Damit will ich den Artikel aber nicht beenden. Ich will nicht über die Zynik schreiben, sondern über die Magie, welche die meisten Enthusiasten seit Kindesalter verzaubert. Nicht ohne Grund wächst meine Spielesammlung beinahe wöchentlich. Ich möchte die Leser dieses Artikels, die ab und an eine ähnliche Zynik in sich spüren wieder darauf aufmerksam machen, dass Videospiele mehr bedeuten können, wenn man seine Leidenschaft teilt und sich erinnert warum man überhaupt spielt. Die Flucht vor der Wirklichkeit, die Videospiele erlauben, ist gut. Das Gefühl, dass die Welt durch ein kleines Ereignis positiver wird, ist allerdings besser. Wenn man die Strippen der Marionette sieht, ist das nichts schlechtes. Ihr habt damit die Kraft euren Bruder zu überzeugen Playerunknowns Battlegrounds zu kaufen ein Multiplayer Match wie früher zu haben. Oder zeigt eurem Nicht-Zocker Kumpel ein TellTale Spiel anstelle einer TV-Serie beim Filmeabend oder schreibt, singt, macht Videos oder sonst etwas über euer tiefstes Hobby. Lasst Leute an eurer Leidenschaft teilhaben und macht die Welt von Moment zu Moment und von Ereignis zu Ereignis zu einem besserem Ort. Benutzt die Magie, die euch früher eingefangen hat, für die besten Zwecke.
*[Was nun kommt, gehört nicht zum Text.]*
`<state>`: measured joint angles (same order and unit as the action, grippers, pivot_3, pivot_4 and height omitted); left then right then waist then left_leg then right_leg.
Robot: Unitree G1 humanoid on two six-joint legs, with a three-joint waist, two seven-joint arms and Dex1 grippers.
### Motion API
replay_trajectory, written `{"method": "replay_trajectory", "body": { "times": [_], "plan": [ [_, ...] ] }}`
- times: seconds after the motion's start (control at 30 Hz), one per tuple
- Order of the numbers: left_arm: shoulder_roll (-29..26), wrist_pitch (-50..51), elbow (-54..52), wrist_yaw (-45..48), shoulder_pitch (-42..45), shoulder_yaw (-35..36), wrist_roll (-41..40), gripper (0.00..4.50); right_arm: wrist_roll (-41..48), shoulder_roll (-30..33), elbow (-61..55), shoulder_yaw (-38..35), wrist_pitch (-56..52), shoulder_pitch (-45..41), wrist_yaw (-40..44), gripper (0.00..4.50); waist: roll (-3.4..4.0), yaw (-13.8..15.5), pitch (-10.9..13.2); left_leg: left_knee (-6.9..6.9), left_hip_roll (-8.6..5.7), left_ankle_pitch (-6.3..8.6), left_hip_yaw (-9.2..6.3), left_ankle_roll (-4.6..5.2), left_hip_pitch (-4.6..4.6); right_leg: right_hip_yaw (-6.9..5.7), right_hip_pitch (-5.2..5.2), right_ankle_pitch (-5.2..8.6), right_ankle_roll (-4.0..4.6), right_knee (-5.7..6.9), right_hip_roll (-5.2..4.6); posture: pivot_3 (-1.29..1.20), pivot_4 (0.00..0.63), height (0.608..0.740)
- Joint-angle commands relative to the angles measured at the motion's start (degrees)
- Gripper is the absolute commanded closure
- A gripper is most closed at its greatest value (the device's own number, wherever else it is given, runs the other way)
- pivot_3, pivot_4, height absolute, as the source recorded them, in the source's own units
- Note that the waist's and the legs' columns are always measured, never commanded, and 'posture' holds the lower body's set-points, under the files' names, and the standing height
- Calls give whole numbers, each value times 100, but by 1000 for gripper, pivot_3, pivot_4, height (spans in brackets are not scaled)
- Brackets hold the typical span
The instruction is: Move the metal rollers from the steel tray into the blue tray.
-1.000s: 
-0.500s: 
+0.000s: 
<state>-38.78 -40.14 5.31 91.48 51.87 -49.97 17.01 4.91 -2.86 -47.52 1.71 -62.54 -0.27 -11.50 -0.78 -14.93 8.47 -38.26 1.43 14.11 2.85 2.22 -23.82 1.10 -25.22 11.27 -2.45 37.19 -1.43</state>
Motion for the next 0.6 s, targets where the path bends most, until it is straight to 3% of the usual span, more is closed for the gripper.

Die Videospielmagie existiert für mich immer noch, auch wenn der Weihnachtsmann weg ist. Anstatt meine Mutter von meiner Wunschliste zu überzeugen, überrede ich nun mein Bruder ein neues Multiplayerspiel mit mir zu spielen. Anstatt mich ein Jahr lang mit F-Zero zu beschäftigen, freue ich mich nun über entspannte, abendliche 2 Stunden mit What Remains of Edith Finch. Die Magie von früher ist nicht weg, sie hat nur einen anderen Platz eingenommen. Videospiele sind besser und vielfältiger, als sie es je zuvor waren. Es gibt also keinen Grund zur Zynik, wie ich es ursprünglich mit diesem Artikel angenommen habe. Es gibt nur Magie.